*** Information shown ***

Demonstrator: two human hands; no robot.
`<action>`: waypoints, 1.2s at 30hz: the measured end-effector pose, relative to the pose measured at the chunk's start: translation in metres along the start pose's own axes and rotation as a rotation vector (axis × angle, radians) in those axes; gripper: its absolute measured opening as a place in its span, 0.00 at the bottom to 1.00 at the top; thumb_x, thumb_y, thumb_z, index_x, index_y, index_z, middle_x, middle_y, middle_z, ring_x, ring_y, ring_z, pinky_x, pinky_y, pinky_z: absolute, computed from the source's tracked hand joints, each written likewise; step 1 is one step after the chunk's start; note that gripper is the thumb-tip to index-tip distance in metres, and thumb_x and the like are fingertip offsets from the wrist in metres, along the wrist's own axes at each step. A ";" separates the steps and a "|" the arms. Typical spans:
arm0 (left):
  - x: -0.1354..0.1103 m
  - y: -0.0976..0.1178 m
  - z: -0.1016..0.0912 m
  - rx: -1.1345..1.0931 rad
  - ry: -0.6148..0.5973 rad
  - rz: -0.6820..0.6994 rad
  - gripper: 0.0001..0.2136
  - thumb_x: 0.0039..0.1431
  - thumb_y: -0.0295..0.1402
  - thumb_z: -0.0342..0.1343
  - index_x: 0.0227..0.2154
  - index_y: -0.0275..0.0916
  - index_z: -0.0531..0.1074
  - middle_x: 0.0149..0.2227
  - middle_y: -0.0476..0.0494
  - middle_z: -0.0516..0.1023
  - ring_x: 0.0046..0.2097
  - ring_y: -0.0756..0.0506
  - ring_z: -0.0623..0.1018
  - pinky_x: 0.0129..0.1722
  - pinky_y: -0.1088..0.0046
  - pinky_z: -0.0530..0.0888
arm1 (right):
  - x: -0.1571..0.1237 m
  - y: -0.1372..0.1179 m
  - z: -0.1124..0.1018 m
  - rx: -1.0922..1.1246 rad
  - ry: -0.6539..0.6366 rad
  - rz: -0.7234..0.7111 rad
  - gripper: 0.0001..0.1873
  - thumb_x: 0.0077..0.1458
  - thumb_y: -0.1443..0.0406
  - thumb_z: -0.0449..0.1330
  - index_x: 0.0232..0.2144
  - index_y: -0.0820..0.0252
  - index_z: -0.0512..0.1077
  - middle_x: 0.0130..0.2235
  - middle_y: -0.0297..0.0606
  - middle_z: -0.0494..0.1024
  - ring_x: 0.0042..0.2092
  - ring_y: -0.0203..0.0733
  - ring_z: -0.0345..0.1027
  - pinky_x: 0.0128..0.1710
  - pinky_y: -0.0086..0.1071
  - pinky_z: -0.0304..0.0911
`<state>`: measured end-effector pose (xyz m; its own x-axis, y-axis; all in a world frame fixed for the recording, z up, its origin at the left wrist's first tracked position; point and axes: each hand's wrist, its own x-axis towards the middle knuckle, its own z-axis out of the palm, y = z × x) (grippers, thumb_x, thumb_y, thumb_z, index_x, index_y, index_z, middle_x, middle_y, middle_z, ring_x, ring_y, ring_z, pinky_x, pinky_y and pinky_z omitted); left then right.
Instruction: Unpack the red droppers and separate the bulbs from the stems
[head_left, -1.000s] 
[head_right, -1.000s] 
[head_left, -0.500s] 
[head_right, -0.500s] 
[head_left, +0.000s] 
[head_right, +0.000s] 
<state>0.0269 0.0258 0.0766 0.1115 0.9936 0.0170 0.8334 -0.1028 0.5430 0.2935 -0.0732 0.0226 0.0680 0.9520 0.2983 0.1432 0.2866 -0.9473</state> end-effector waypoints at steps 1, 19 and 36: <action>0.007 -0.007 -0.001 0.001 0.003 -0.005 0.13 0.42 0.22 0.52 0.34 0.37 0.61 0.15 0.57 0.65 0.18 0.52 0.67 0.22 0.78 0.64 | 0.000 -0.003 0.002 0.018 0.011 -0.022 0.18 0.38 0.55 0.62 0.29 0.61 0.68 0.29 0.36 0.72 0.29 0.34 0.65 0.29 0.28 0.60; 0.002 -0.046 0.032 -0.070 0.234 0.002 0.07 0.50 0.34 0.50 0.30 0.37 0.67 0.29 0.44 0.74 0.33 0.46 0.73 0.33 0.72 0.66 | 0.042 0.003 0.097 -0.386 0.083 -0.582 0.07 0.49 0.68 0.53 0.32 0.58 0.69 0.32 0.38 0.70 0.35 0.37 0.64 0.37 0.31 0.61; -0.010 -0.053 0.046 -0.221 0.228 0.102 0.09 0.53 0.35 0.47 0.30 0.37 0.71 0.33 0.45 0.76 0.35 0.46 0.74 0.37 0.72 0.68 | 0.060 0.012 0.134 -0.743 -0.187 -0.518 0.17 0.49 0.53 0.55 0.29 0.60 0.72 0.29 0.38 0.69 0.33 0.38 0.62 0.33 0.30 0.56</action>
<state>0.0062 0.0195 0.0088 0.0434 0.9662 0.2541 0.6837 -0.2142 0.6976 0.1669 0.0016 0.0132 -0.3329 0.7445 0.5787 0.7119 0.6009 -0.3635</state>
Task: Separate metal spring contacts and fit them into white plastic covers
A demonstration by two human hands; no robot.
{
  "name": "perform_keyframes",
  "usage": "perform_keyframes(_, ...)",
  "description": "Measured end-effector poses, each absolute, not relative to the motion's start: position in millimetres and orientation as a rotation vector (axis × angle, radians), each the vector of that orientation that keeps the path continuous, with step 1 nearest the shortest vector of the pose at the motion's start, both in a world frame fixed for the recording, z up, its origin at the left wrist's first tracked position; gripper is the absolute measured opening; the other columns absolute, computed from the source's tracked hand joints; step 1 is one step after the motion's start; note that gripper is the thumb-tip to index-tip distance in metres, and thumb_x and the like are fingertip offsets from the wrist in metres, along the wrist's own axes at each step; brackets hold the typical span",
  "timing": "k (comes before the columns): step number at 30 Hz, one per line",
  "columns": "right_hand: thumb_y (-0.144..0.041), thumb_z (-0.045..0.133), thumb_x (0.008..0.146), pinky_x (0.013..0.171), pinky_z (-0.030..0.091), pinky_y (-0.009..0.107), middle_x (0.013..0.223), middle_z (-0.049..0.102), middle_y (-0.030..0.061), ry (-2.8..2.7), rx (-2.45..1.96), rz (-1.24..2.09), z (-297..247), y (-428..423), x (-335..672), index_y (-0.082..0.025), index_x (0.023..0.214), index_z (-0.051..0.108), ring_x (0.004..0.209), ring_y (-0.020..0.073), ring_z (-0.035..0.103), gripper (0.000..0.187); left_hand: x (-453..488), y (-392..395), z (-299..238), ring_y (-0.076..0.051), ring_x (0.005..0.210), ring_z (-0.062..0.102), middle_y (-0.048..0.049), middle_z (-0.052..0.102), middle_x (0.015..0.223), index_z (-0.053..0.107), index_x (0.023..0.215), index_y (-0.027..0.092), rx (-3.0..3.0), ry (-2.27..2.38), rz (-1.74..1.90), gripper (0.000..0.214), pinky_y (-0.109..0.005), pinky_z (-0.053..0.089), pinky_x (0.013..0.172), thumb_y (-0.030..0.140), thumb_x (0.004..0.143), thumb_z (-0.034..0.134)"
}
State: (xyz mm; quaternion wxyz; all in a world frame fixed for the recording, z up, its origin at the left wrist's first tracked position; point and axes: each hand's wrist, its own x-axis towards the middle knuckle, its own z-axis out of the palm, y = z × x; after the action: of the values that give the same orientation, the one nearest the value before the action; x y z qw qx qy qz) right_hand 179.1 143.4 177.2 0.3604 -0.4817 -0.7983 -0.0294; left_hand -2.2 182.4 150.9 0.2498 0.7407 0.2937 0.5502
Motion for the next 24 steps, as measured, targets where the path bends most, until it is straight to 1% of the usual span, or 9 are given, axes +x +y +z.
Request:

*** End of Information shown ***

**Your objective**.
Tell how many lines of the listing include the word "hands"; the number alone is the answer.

**Response for this exercise**.
2